- **Task**
Below are lines of data. Give the number of them that contain the string "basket", and nothing else.

··········

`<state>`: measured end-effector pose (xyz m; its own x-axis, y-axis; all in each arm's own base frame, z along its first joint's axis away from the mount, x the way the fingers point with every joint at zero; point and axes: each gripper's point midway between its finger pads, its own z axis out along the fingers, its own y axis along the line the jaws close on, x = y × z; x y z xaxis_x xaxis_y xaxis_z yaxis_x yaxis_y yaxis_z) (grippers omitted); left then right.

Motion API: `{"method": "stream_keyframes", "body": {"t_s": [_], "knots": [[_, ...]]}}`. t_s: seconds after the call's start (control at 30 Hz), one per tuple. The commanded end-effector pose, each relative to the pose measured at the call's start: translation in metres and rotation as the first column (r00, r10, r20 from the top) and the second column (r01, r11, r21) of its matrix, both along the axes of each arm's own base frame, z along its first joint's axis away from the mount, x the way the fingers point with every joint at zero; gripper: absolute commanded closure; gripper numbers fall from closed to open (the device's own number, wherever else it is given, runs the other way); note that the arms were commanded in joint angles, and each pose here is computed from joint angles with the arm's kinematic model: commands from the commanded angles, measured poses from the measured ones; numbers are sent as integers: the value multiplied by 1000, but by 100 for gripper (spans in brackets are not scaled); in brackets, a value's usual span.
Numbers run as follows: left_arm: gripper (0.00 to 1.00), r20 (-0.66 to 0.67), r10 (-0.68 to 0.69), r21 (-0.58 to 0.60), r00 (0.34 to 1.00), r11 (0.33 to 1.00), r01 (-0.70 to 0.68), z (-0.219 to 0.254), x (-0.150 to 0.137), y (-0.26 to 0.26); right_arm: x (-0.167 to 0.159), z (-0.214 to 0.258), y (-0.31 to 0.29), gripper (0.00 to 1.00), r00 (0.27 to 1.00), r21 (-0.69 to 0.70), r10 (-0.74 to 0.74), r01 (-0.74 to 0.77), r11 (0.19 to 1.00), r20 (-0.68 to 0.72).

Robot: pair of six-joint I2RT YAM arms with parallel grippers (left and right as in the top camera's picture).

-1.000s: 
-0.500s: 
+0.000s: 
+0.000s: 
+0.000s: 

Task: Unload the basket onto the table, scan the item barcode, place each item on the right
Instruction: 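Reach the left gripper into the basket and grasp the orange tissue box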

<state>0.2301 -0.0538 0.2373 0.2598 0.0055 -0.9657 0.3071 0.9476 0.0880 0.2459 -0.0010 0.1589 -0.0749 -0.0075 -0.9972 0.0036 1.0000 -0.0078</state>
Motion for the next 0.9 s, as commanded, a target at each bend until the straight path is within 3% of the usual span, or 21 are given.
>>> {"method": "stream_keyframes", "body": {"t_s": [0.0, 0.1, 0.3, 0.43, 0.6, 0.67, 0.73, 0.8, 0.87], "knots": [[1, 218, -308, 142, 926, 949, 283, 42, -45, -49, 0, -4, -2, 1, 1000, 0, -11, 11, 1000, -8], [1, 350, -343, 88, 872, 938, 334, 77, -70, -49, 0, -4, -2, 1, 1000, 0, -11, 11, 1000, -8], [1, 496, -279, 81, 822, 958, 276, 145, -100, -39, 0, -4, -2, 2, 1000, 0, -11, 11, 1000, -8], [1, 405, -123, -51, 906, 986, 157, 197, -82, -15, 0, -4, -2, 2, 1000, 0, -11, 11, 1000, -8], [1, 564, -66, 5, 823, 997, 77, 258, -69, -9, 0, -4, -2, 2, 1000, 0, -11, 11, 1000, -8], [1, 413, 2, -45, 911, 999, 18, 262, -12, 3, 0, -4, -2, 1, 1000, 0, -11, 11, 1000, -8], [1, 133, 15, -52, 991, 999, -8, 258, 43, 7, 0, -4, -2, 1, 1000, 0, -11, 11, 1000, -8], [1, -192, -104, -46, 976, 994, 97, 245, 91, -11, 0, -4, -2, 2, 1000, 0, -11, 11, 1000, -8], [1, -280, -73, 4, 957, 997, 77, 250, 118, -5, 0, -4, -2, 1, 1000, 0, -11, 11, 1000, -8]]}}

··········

- **Response to the task**
2